AIM OF THE TASK>
The lines to return are those below that contain the word "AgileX".

Stored dataset items>
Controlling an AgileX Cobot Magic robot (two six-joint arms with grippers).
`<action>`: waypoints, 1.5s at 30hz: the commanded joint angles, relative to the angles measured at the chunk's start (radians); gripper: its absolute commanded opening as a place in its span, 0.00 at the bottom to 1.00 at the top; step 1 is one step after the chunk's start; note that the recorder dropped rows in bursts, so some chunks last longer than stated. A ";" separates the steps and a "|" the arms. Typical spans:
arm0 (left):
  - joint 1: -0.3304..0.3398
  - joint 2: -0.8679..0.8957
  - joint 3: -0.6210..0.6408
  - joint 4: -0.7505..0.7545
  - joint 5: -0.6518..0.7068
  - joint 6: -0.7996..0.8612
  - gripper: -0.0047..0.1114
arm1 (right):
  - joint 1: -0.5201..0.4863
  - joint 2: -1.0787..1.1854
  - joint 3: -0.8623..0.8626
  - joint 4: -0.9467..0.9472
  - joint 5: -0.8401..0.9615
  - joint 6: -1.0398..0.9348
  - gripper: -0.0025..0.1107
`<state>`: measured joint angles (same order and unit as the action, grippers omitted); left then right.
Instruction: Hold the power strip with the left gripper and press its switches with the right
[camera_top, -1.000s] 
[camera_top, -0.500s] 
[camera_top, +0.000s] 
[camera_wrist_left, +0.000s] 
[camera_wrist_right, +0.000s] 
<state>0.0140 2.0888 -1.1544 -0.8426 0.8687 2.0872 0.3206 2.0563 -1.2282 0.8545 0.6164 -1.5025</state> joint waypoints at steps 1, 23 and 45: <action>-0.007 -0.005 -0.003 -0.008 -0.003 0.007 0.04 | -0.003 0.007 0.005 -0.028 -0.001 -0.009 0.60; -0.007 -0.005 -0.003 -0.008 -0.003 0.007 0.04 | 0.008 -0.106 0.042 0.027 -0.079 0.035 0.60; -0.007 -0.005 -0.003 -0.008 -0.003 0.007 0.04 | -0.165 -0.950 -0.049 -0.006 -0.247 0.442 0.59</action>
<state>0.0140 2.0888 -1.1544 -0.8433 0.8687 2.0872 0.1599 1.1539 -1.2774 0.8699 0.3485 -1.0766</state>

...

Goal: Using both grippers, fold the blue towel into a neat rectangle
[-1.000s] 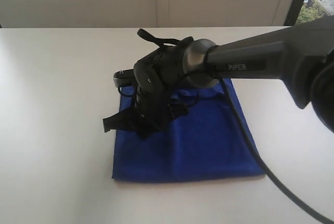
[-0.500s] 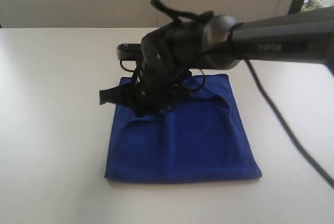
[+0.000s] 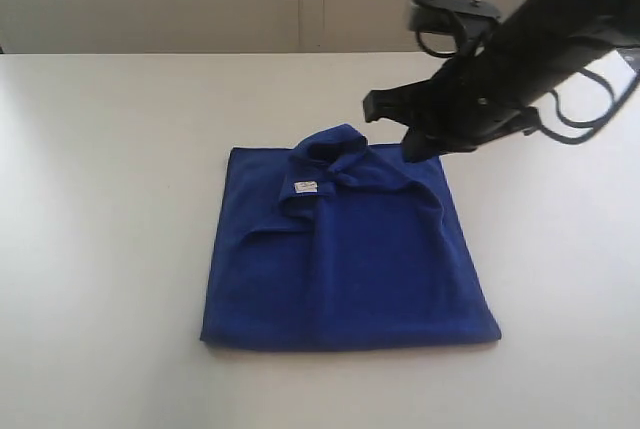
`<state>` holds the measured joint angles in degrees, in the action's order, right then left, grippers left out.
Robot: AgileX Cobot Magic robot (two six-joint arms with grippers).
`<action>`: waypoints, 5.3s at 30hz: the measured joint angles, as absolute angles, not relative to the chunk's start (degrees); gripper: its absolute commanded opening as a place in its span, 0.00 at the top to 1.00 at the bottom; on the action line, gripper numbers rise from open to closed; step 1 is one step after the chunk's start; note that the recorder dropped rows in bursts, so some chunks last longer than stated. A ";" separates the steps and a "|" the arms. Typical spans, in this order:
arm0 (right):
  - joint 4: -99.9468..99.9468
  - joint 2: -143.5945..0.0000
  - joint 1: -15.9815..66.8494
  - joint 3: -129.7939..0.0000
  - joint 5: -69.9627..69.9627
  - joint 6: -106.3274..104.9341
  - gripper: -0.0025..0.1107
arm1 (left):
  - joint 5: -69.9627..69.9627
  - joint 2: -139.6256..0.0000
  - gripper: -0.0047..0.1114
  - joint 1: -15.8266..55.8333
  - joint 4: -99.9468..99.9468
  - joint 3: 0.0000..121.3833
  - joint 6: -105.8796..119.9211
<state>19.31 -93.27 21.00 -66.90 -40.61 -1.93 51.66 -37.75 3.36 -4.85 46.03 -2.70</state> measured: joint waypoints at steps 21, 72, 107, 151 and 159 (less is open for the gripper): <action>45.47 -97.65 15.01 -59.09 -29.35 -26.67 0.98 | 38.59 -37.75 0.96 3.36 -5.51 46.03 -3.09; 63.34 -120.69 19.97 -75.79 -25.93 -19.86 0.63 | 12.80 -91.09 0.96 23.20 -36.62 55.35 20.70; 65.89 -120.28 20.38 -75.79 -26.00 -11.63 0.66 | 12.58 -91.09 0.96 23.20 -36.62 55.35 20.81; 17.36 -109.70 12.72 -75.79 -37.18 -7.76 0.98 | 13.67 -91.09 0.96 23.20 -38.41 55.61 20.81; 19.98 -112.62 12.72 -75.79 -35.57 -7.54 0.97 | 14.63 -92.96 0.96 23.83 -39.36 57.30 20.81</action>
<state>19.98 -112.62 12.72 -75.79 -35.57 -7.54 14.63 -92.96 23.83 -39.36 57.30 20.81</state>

PROBLEM SOLUTION>
Controlling an AgileX Cobot Magic robot (two six-joint arms with grippers).
Robot: AgileX Cobot Magic robot (two six-joint arms with grippers).

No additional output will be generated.